Directions for this task
Transcribe every record exactly, omitting none.
↓
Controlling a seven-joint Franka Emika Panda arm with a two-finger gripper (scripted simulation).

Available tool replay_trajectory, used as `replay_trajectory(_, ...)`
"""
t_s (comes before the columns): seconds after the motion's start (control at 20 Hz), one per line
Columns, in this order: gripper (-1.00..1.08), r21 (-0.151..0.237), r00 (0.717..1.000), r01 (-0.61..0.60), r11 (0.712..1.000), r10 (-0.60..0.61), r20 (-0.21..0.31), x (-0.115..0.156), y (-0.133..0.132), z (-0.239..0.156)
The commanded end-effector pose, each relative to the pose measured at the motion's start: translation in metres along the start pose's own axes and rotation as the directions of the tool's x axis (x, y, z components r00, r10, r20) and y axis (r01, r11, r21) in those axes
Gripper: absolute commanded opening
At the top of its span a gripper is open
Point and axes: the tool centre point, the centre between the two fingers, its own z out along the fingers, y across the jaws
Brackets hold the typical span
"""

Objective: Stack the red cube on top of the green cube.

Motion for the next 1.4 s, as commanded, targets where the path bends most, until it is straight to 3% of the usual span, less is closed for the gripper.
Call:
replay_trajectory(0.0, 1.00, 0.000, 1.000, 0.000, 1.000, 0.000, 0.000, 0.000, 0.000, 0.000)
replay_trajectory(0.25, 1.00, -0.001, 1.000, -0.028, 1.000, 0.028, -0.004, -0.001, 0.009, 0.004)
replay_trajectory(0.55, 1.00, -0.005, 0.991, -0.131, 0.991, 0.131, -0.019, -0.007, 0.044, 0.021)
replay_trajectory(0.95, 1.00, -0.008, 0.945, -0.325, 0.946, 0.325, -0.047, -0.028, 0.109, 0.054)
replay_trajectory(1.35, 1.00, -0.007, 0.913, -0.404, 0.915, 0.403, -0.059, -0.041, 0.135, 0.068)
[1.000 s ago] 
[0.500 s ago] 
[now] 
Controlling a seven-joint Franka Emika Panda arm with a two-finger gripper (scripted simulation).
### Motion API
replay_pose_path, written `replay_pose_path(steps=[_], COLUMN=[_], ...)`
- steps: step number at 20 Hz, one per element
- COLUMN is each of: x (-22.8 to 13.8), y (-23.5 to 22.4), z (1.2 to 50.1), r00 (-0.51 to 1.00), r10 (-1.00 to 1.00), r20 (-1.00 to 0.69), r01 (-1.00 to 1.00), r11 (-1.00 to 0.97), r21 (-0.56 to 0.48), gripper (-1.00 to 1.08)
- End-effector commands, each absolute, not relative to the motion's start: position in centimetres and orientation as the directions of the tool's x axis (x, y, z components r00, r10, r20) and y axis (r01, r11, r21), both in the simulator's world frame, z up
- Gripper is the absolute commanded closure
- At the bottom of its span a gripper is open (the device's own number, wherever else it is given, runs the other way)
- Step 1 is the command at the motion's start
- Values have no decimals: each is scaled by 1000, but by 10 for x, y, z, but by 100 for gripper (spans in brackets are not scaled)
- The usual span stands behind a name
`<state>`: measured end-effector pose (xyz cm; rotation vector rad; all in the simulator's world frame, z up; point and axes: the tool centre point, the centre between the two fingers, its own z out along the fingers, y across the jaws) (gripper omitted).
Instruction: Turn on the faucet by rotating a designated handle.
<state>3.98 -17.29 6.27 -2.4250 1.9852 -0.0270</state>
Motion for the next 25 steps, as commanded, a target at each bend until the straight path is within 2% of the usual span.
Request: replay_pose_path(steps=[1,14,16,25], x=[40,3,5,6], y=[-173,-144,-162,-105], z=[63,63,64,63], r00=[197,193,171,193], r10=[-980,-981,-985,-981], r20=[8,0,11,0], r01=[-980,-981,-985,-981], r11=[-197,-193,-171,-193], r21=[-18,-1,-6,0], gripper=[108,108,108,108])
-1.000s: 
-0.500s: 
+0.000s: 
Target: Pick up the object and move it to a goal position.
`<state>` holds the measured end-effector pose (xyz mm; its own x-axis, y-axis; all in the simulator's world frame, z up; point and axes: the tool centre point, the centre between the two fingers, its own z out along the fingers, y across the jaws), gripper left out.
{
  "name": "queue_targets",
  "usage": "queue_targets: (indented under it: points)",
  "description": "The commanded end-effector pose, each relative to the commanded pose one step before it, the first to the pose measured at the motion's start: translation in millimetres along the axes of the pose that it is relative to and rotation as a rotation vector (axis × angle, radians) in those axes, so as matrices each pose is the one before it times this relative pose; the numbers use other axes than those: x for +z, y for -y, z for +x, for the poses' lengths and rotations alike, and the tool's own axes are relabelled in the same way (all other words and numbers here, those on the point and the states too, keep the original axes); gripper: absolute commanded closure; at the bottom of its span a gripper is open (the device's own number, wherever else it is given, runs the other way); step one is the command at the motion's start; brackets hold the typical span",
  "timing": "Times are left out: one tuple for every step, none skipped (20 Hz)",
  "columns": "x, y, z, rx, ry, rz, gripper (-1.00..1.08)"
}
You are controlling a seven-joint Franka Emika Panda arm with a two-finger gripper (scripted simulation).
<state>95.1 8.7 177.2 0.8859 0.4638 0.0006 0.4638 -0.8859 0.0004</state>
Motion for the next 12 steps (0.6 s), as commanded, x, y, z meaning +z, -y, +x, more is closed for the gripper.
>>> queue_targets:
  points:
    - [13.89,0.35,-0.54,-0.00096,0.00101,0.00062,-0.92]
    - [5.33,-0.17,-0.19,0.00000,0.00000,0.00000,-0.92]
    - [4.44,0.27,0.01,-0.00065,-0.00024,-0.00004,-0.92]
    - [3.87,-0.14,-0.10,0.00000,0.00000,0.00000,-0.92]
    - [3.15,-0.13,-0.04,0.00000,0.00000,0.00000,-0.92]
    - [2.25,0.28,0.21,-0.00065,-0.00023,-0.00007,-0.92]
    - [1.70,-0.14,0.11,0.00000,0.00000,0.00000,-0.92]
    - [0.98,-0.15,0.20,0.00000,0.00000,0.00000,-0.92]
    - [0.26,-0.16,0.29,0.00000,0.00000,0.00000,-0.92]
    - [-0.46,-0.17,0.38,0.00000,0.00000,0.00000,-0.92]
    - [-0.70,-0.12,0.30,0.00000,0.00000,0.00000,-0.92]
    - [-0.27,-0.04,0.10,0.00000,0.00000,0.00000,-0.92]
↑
Result
Controlling a seven-joint Franka Emika Panda arm with a two-finger gripper (scripted simulation).

Available tool replay_trajectory, used as `replay_trajectory(_, ...)`
"""
t_s (comes before the columns): seconds after the motion's start (control at 20 Hz), one per line
Columns, in this order: gripper (-1.00..1.08), r21 (-0.151..0.237), r00 (0.717..1.000), r01 (-0.61..0.60), r11 (0.712..1.000), r10 (-0.60..0.61), r20 (-0.21..0.31), x (-0.115..0.156), y (-0.133..0.132), z (-0.239..0.156)
The commanded end-effector pose, each relative to the pose measured at the motion's start: translation in metres along the start pose's own axes and rotation as the directions of the tool's x axis (x, y, z components r00, r10, r20) and y axis (r01, r11, r21) in those axes
Gripper: absolute commanded opening
At the top of its span a gripper is open
Point and axes: the tool centre point, the centre between the two fingers, its own z out along the fingers, y across the jaws
Brackets hold the typical span
"""

Objective: Stack the red cube on top of the green cube.

Motion for the next 1.4 s, as commanded, targets where the path bends most, until it is straight to 3% of the usual span, less is closed for the gripper.
Call:
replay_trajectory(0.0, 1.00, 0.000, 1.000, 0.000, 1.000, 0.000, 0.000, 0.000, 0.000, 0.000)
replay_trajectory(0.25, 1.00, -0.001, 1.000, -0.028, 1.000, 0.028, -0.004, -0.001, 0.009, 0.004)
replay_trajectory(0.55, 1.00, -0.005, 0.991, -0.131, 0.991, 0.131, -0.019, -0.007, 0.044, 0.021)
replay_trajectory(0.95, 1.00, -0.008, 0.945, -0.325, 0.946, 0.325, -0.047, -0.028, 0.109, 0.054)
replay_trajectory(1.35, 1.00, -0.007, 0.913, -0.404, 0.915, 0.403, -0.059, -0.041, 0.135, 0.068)
[1.000 s ago] 
[0.500 s ago] 
[now] 
Controlling a seven-joint Franka Emika Panda arm with a two-finger gripper (scripted simulation).
### Motion API
replay_pose_path, written `replay_pose_path(steps=[_], COLUMN=[_], ...)`
- steps: step number at 20 Hz, one per element
- COLUMN is each of: x (-22.8 to 13.8), y (-23.5 to 22.4), z (1.2 to 50.1), r00 (-0.51 to 1.00), r10 (-1.00 to 1.00), r20 (-1.00 to 0.69), r01 (-1.00 to 1.00), r11 (-1.00 to 0.97), r21 (-0.56 to 0.48), gripper (-1.00 to 1.08)
- End-effector commands, each absolute, not relative to the motion's start: position in centimetres and orientation as the directions of the tool's x axis (x, y, z components r00, r10, r20) and y axis (r01, r11, r21), both in the simulator's world frame, z up
- Gripper is the absolute commanded closure
- At the bottom of its span a gripper is open (the device's own number, wherever else it is given, runs the other way)
- Step 1 is the command at the motion's start
- Values have no decimals: each is scaled by 1000, but by 10 for x, y, z, but by 100 for gripper (spans in brackets are not scaled)
- The usual span stands behind a name
`<state>`: measured end-effector pose (xyz cm; rotation vector rad; all in the simulator's world frame, z up; point and axes: the tool centre point, the centre between the two fingers, its own z out along the fingers, y across the jaws) (gripper omitted).
Instruction: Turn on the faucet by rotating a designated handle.
<state>3.98 -17.29 6.27 -2.4250 1.9852 -0.0270</state>
Motion for the next 25 steps, as commanded, a target at each bend until the straight path is within 2% of the usual span.
Request: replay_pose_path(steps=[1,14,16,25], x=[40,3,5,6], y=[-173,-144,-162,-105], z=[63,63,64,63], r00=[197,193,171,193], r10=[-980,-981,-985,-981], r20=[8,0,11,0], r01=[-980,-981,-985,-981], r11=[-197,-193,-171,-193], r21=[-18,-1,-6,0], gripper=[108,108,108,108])
-1.000s: 
-0.500s: 
+0.000s: 
Target: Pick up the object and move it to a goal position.
`<state>` holds the measured end-effector pose (xyz mm; its own x-axis, y-axis; all in the simulator's world frame, z up; point and axes: the tool centre point, the centre between the two fingers, its own z out along the fingers, y across the jaws), gripper left out.
{
  "name": "queue_targets",
  "usage": "queue_targets: (indented under it: points)",
  "description": "The commanded end-effector pose, each relative to the commanded pose one step before it, the first to the pose measured at the motion's start: translation in millimetres along the axes of the pose that it is relative to and rotation as a rotation vector (axis × angle, radians) in those axes, so as matrices each pose is the one before it times this relative pose; the numbers use other axes than those: x for +z, y for -y, z for +x, for the poses' lengths and rotations alike, and the tool's own axes are relabelled in the same way (all other words and numbers here, those on the point and the states too, keep the original axes); gripper: absolute commanded closure; at the bottom of its span a gripper is open (the device's own number, wherever else it is given, runs the other way); step one is the command at the motion's start; brackets hold the typical span",
  "timing": "Times are left out: one tuple for every step, none skipped (20 Hz)",
  "columns": "x, y, z, rx, ry, rz, gripper (-1.00..1.08)"
}
You are controlling a seven-joint Franka Emika Panda arm with a two-finger gripper (scripted simulation).
<state>95.1 8.7 177.2 0.8859 0.4638 0.0006 0.4638 -0.8859 0.0004</state>
Motion for the next 12 steps (0.6 s), as commanded, x, y, z meaning +z, -y, +x, more is closed for the gripper.
>>> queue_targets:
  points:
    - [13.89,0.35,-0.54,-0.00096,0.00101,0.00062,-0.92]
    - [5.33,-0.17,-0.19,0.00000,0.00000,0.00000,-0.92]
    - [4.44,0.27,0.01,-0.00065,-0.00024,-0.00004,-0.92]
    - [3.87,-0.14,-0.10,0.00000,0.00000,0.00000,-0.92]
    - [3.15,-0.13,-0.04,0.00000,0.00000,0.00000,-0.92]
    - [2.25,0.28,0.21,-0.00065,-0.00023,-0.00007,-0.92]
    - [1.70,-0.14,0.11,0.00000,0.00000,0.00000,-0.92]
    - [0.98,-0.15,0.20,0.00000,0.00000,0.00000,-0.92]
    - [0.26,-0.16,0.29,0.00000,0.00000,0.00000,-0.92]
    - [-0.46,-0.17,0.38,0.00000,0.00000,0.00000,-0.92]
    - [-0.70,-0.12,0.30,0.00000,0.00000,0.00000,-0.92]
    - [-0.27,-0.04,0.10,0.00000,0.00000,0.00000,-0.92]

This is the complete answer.